Having the right executives in place to turn around private equity-backed companies is proving a more urgent challenge than the pressures of a potential recession, according to a new survey of PE firms and portfolio companies.
Nearly half of respondents weren’t confident in their current leadership, and more portfolio company executives ranked talent recruitment and retention among their top concerns they face over the coming year, management consultant AlixPartners found in its annual survey.
Among PE firm respondents, 54% said they have the right leadership in place at their portfolio companies; only 53% of portco executives believe the same, AlixPartners found.

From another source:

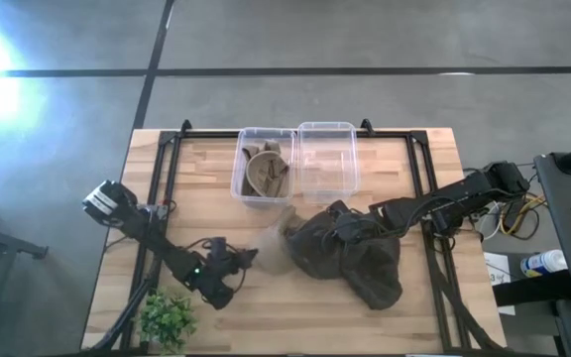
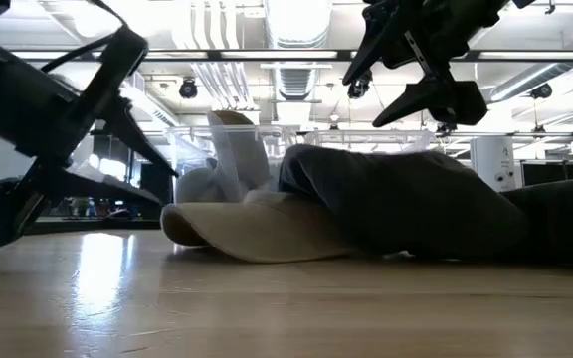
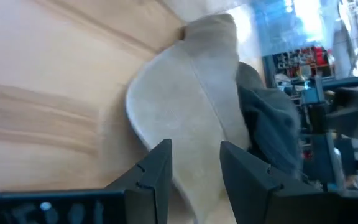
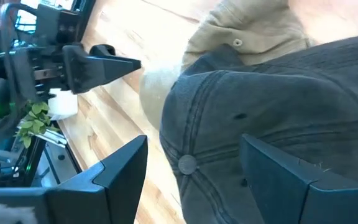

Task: Pick & Place hat
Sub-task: Put the brown cap into the left transparent bin

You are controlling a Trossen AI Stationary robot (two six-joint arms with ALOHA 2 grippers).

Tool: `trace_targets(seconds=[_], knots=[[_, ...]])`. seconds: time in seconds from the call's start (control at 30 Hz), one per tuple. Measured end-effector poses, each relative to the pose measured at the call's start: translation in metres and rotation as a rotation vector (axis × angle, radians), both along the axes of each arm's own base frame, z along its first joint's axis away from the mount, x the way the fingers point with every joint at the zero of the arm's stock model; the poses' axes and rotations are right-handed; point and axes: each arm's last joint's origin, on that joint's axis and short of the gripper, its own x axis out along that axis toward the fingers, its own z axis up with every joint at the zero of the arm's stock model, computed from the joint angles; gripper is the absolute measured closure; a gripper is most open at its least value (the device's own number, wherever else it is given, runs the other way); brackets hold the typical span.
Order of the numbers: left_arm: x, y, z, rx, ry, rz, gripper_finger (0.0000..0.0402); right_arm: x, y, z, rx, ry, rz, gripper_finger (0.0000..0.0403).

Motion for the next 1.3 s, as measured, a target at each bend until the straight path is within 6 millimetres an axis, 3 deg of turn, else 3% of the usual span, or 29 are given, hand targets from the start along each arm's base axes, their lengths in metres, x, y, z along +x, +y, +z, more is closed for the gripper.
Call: trace_targets(seconds=[0.2, 0.33, 0.47, 0.77, 1.0, 1.3], knots=[[0.012, 0.004, 0.005, 0.024, -0.027, -0.019, 0.0274, -0.001, 0.001, -0.001, 0.032, 0.017, 0.03, 0.0156], [0.013, 0.002, 0.003, 0.005, 0.091, -0.179, 0.0274, -0.001, 0.002, -0.001, 0.042, 0.021, 0.037, 0.0156], [0.004, -0.009, 0.012, -0.011, 0.115, -0.295, 0.0274, -0.001, 0.002, -0.001, 0.03, 0.019, 0.031, 0.0156], [-0.019, -0.028, 0.047, 0.008, -0.008, -0.366, 0.0274, 0.001, 0.003, 0.001, -0.043, -0.011, 0.101, 0.0156], [-0.023, -0.047, 0.017, -0.289, 0.098, -0.417, 0.0274, 0.016, 0.008, -0.028, 0.017, 0.067, 0.127, 0.0156], [-0.01, -0.036, -0.006, -0.23, 0.007, -0.166, 0.0273, 0.032, 0.01, -0.046, 0.005, 0.112, 0.119, 0.0156]])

“The industry needs to offer reasons to come and reasons to stay that amount to more than the promise of a big payoff in five years,” AlixPartners says in summarizing the survey. “That means bringing culture, engagement, career pathing, and other issues into the management repertoire of portcos—and ensuring that PE firms understand the importance of these initiatives.”
Amid the economic challenges creating roadblocks for easy PE returns—think slower GDP growth, inflation and high interest rates—firms have to ensure their portfolio companies are tightly run operations in order to create value for a successful exit, AlixPartners says.

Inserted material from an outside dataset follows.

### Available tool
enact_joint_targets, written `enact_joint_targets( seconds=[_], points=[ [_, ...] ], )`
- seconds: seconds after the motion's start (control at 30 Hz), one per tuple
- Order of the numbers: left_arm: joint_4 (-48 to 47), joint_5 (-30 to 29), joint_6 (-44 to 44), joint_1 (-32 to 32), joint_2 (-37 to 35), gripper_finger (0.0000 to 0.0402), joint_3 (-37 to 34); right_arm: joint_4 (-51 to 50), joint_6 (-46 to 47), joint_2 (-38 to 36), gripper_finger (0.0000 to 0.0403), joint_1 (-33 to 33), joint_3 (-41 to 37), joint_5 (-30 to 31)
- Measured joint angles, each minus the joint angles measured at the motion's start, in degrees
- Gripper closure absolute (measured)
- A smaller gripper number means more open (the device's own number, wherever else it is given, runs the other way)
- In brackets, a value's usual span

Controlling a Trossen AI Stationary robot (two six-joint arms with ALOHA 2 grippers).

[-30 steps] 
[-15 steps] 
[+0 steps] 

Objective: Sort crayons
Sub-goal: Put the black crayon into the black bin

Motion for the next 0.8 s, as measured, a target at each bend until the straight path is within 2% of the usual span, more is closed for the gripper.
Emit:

While companies are usually distressed or at a crossroads when PE firms acquire them and lay on the debt, they need to reach peak performance to generate the returns LPs expect; these companies require adequate staffing and focused executives.

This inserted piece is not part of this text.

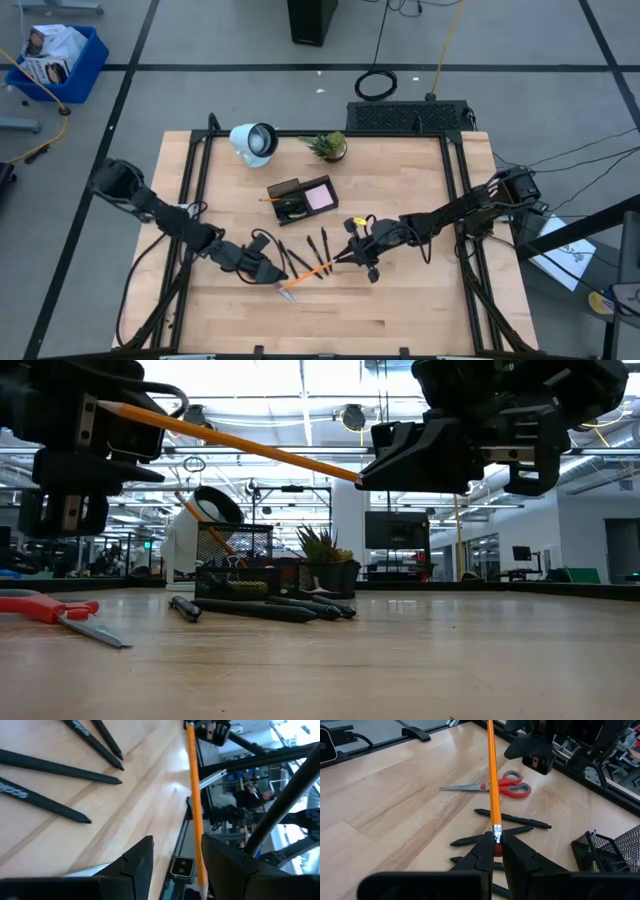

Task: Pick and place office supplies into organizer
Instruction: Put the orange pencil into the black desk organizer

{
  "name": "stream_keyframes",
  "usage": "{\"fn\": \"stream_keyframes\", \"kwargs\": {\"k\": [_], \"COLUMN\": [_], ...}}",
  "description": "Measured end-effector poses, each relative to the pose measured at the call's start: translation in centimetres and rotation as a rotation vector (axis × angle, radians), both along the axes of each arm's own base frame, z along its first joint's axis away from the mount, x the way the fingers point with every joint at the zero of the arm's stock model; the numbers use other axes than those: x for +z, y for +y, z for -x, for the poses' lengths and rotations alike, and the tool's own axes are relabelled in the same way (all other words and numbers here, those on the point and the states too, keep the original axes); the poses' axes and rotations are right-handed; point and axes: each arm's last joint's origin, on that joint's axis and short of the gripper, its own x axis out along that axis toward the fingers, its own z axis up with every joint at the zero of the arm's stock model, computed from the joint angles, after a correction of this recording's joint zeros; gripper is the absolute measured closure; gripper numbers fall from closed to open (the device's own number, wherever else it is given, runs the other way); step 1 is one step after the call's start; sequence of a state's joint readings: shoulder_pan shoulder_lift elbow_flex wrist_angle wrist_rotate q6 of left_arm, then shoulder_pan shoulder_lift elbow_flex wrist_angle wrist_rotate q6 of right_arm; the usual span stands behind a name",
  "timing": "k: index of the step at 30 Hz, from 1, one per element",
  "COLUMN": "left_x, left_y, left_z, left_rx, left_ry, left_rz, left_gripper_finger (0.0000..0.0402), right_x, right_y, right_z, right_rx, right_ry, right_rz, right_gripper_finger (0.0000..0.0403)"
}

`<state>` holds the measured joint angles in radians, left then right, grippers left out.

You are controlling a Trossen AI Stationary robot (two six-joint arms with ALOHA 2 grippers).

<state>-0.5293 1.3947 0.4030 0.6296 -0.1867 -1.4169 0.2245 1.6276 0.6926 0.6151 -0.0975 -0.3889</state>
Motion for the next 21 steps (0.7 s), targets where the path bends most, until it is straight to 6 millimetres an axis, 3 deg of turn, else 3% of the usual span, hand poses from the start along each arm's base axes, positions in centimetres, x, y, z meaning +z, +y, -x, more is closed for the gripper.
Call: {"fn": "stream_keyframes", "kwargs": {"k": [21], "left_x": [-0.3], "left_y": [-0.75], "left_z": [-0.78], "left_rx": [-0.031], "left_ry": [-0.034], "left_rz": [-0.002], "left_gripper_finger": [0.0231], "right_x": [-0.06], "right_y": [-0.2], "right_z": [-0.03], "right_rx": [-0.066], "right_ry": [0.001], "right_rz": [0.025], "right_gripper_finger": [0.0384]}}
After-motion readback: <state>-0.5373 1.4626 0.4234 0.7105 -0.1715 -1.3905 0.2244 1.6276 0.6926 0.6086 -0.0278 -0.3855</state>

Changing, or keeping, a management team is an integral part of the reorganizations, shake-ups or expansions that GPs tackle when they add companies to their portfolios. In the survey, 70% of responding firms ranked effective leadership as their top strategy for generating value.
As a whole, the PE industry—firms and companies—struggles to build long-term talent strategies, according to AlixPartners. The consultant suggests that firms focus more on succession planning for key roles and put greater emphasis on learning and development along with diversity, equity, and inclusion.
Beyond leadership, 60% of PE firms and 81% of portfolio company leaders said recruitment and retention would be among their most significant challenges in the next 12 months.
PE firms were almost equally concerned about a recession, with 61% of respondents saying that would be a significant challenge.
For company leadership, the challenge of recruitment and retention ranked far above recession risk, higher interest rates and harder-to-access debt, strategy execution, and market volatility.
Since most industries are exposed to the great hiring mismatch—as blue-collar salaries climb, tech workers face waves of layoffs, and fresh college graduates have more trouble than usual landing jobs in their fields—PE’s hiring concerns are almost inevitable.
Labor shortages in the healthcare industry, particularly in key lower-skilled roles, are hitting PE firms especially hard, PitchBook has reported.